How far can you go with the Martingale Roulette strategy

1.7k Views Asked by At

I am currently arguing with my friends that just learned the Martingale roulette technique for the casino that consist of doubling your initial bet as much time that you lose (with a budget of course). So if you have 5000\$ you could initially bet 1\$ on a color (with 48% aprox. chances of winning) and if you lose you bet 2\$, then 4\$, then 8\$... up to the point where you don't have the money to double on and you lose it all.

I am certain that in the end you are losing using this technique. Yes your probability of winning a percentage of your budget are great up until a limit of wins using this technique. I'm almost certain that you hit that limit before 5000 times ( winning more than what you were willing to lose ). So in general even with millions of people who would use this the casino is still winning in total and with any maximum budget (except infinity of course). My friend base a lot of their thoughts behind the fact that this is banned from a lot of casinos along with all sort of techniques or strategies but i think it's more of a collateral damage and in general you still lose with that.

So I'm asking your help to explain why I am or they are wrong about this. Thank you !

2

There are 2 best solutions below

1
On BEST ANSWER

You have the right idea. Your expected loss on any bet is $\frac {1}{19}$ of your wager in an American casino and $\frac {1}{37}$ in Monte Carlo. Your betting strategy does not change this.

If you had an infinite endowment (and the casino had no maximum bet size) even if you are down a very large sum of money at some point, eventually your double-or-nothing bet will hit and almost surely you will eventually hit a win and be up one dollar.
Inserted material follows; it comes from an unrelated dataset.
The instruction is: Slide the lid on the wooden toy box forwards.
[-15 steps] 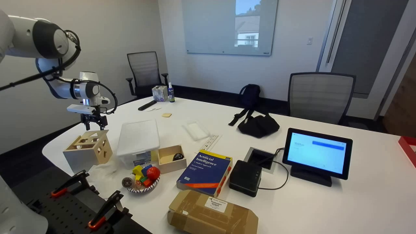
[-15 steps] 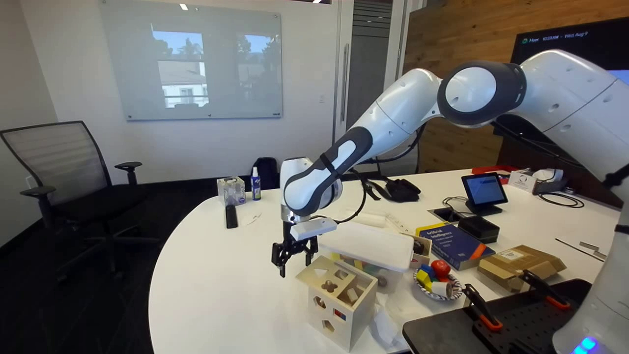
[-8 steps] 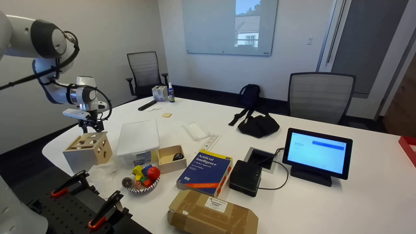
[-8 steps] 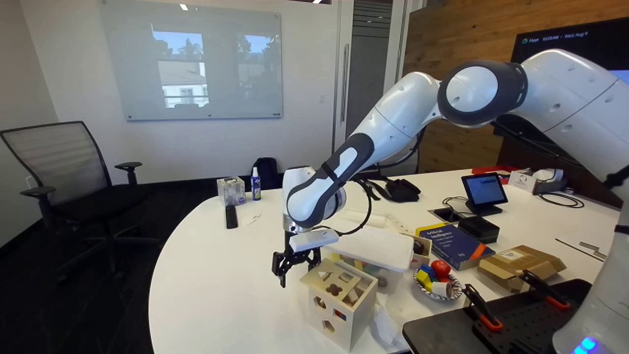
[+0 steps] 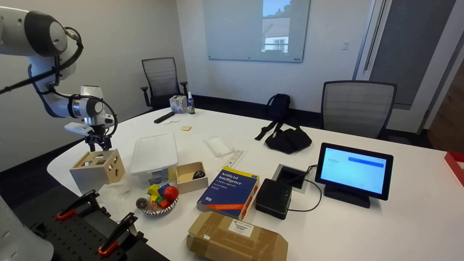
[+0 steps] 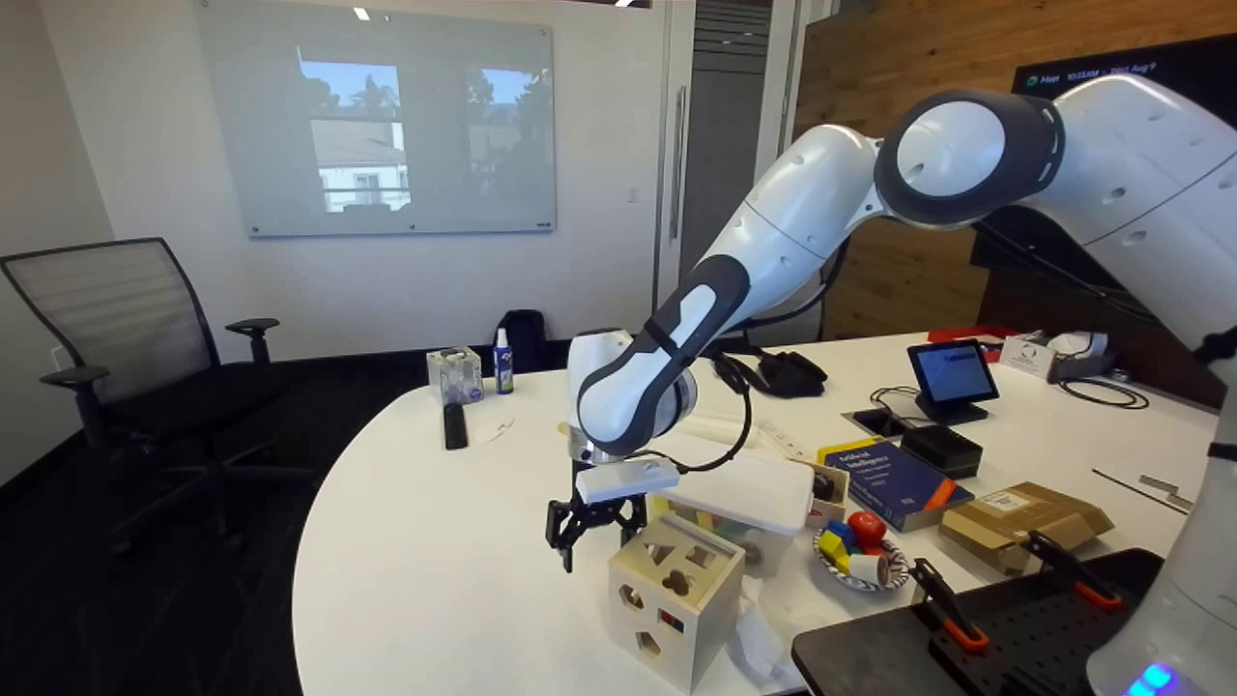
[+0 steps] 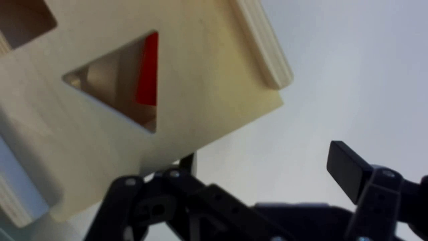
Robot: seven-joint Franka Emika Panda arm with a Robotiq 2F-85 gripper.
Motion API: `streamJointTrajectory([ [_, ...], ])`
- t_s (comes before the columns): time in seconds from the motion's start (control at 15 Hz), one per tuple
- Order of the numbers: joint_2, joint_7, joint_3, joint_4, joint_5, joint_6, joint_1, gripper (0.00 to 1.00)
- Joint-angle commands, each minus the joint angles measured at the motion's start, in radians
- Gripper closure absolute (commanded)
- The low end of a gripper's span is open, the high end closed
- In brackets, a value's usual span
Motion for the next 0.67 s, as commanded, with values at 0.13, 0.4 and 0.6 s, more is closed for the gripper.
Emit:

But you don't have an infinite endowment and the casino will not allow you to make bets of unlimited size.

Supposing you have a budget of $\$5,000$ for example, if you hit a streak of 12 consecutive losses, you can not afford to double your bet. We can calculate your expected loss with a strategy of play to the first win, or walk away after losing 12 in a row.

$(1 - \frac {20}{38}^{12}) - \frac {20}{38}^{12}(2^{12}-1)\approx - 0.85$ in Vegas.
$(1 - \frac {19}{37}^{12}) - \frac {19}{37}^{12}(2^{12}-1)\approx - 0.38$ in Europe.
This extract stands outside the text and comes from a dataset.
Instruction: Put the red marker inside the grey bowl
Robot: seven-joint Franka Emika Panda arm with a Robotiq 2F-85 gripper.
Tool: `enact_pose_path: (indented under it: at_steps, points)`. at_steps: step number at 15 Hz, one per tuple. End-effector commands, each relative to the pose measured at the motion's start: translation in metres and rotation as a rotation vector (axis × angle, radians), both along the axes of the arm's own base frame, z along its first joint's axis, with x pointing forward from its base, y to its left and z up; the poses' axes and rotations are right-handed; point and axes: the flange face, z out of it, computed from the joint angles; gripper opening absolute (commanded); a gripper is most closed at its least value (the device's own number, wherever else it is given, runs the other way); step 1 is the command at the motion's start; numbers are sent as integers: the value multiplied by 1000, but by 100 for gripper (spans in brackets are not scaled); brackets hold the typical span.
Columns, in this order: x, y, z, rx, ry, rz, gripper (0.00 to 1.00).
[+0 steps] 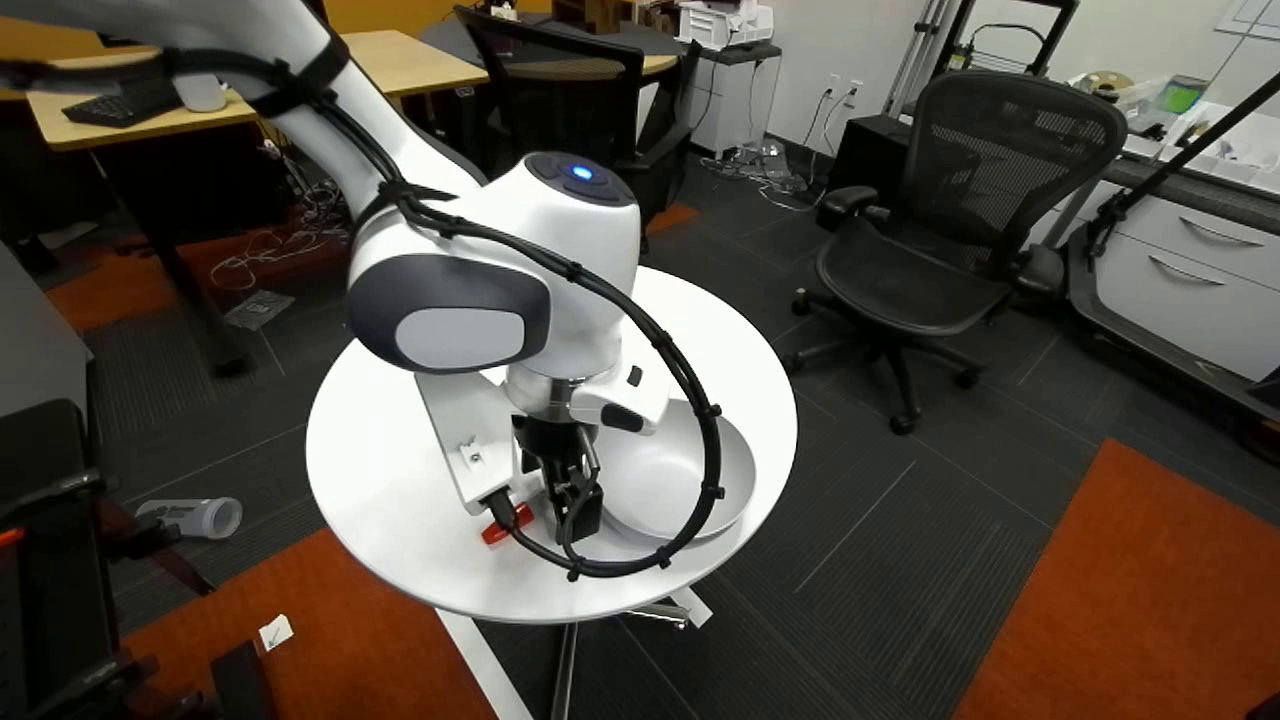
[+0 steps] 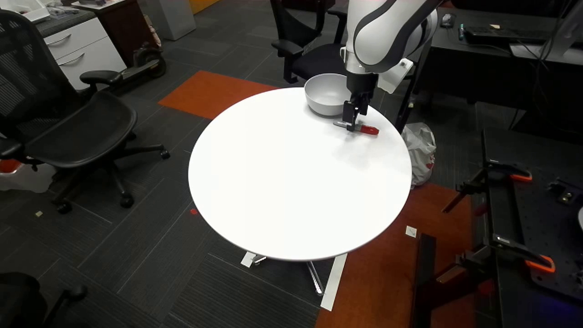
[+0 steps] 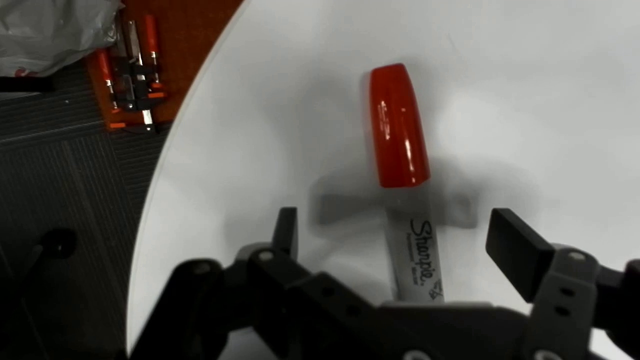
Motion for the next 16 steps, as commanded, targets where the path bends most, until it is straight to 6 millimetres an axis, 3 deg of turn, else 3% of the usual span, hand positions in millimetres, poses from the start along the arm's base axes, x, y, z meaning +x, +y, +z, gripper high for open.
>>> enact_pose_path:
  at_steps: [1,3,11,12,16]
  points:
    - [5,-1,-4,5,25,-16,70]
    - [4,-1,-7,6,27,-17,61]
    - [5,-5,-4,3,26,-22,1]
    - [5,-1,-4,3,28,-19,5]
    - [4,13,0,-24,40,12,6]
Spending enough time employing this strategy, almost surely you will bust.

0
On

The basic issue with the martingale is that probabilistically, "anything that can happen will happen."
If I have a nonzero probability of exhausting my bankroll via the martingale strategy, then eventually it will happen.
With a larger bankroll, I can make the probability of going broke very small, but as long as my bankroll is finite, I can never make the probability zero entirely.
Sooner or later, it will happen to me.

As regards the expected value, Wikipedia has a thorough analysis. If I'm playing an unfair game (i.e. my win probability is under $0.5$) then my net expectation is always negative, because those infrequent times that I lose the amount I budgeted for the martingale, cancel out all the gains I make.

Not to mention, as Milo and Doug point out, the casino is going to have a maximum bet at some point. So if I don't exhaust my bankroll, at a certain point I'm not going to be able to cover my losses by doubling my bet, because the casino isn't going to let me bet that much.